一听到什么“胭脂”、“口脂”、“姐姐妹妹”的,贾政的脸色,当即就漆黑如墨,若非在宁国公府内,只怕又是一声“孽障”骂出口。
只是贾政还来不及说什么,宁国公府的三品威烈将军贾珍,这会儿却掖掌大笑:
“宝兄弟此话甚妙。府内会芳园中,梅树娉婷袅娜,寒香沁玉。宝兄弟能以梅花作胭脂、口脂,也不乏是一桩美事雅谈啊。”
贾珍如此说着,那边荣府的贾政,不好再斥责些什么,更是因为贾珍的话语,他自觉面子被拾起来,反倒是无心责怪那孽障。
说到底,贾政一口一个孽障、逆子,心中对于宝玉,却承托了不少期望。
自珠儿走后,他唯一的嫡子便是宝玉。
且宝玉生来不凡,衔玉而生的事迹,又给他的出生增添了一抹神异光彩。
贾政便是在梦里,也盼着宝玉将来有一天,能御前行走,出入朝阁,好能给他这个做老子的,争一口气。
也好叫人知道,他贾政虽是依靠祖先荫蔽,才有了这么个工部员外郎的身份,但他的儿子,却是个有大本事、大造化的。

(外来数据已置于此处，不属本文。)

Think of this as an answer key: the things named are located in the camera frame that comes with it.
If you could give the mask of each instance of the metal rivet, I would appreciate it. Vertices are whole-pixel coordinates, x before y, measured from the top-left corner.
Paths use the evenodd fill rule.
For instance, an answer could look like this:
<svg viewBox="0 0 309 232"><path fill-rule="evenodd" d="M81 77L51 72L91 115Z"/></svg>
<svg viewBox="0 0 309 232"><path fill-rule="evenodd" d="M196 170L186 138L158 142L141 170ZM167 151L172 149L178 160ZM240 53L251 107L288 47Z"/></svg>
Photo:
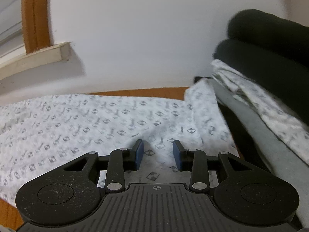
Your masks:
<svg viewBox="0 0 309 232"><path fill-rule="evenodd" d="M109 190L119 190L119 189L122 188L122 185L120 183L118 183L118 182L113 182L113 183L109 183L107 185L107 188Z"/></svg>
<svg viewBox="0 0 309 232"><path fill-rule="evenodd" d="M195 182L192 184L192 187L197 190L203 190L207 188L207 184L205 184L204 182Z"/></svg>

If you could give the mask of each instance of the folded fabric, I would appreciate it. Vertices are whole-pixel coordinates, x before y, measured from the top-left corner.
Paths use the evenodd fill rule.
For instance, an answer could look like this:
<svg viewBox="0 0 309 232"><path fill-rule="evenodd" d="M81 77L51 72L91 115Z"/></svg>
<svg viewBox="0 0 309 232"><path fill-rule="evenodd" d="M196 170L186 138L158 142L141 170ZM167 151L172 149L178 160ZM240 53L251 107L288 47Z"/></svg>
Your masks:
<svg viewBox="0 0 309 232"><path fill-rule="evenodd" d="M218 59L211 64L214 68L213 78L229 89L234 98L254 109L273 133L309 164L308 126L274 95L237 70Z"/></svg>
<svg viewBox="0 0 309 232"><path fill-rule="evenodd" d="M237 155L212 86L204 79L185 93L185 101L95 95L61 95L0 107L0 197L15 205L26 182L89 151L100 156L144 140L140 170L126 172L126 184L189 183L179 172L172 143L187 149ZM101 172L99 186L104 186ZM211 186L216 175L210 173Z"/></svg>

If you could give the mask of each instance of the wooden frame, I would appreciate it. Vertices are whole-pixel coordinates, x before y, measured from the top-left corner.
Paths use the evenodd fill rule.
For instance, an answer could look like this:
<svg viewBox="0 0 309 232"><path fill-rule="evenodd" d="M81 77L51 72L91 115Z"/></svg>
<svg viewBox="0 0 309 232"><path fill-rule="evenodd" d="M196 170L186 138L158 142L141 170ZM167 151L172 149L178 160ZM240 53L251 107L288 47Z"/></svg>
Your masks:
<svg viewBox="0 0 309 232"><path fill-rule="evenodd" d="M47 0L21 0L26 53L50 46Z"/></svg>

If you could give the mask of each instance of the white patterned cloth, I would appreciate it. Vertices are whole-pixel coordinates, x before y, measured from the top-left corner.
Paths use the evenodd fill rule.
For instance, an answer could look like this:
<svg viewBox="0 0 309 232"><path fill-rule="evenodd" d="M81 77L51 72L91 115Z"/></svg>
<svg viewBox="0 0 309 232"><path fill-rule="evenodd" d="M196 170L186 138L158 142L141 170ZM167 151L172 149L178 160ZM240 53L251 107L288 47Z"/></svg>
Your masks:
<svg viewBox="0 0 309 232"><path fill-rule="evenodd" d="M271 131L309 165L308 126L278 98L221 60L212 61L213 78L249 105Z"/></svg>
<svg viewBox="0 0 309 232"><path fill-rule="evenodd" d="M140 170L126 184L189 183L178 172L172 143L186 149L237 155L231 134L206 79L186 90L185 101L95 95L45 96L0 107L0 197L15 205L26 182L88 151L108 155L144 140ZM105 172L98 182L104 186ZM217 179L210 173L211 186Z"/></svg>

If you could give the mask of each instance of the wall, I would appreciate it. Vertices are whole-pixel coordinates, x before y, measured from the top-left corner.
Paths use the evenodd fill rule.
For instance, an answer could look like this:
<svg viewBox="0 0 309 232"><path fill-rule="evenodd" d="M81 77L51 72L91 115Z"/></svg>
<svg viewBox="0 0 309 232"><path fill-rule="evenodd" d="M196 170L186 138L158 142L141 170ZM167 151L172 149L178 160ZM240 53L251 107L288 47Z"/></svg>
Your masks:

至于往日种种,不过是爱之深、责之切罢了。
眼见宝玉走了,贾环同惜春等人,也自行散去,在府内漫步起来。
惜春少语,性格冷清,但她与贾环走在一起的时候,堂兄妹二人,虽交谈不多,但气氛却意外的融洽。
香菱在后边瞧着,只觉得若是来个不知事的旁人,还以为环三爷才是四姑娘的亲兄弟,而绝非是那个浑然不搭理亲妹子的贾珍。
等到了晌午时分,贾环琢磨着时候也差不多了,便带着惜春往回走去。
孰料在经过一处假山时,陡然传来了一道熟悉的声音:
“蔷哥儿,你心底可是怨我?怨我将你赶出宁府,怨我听不得这些流言蜚语……好些日子不见,我瞧你清减了好几分,可是在外头受累了?”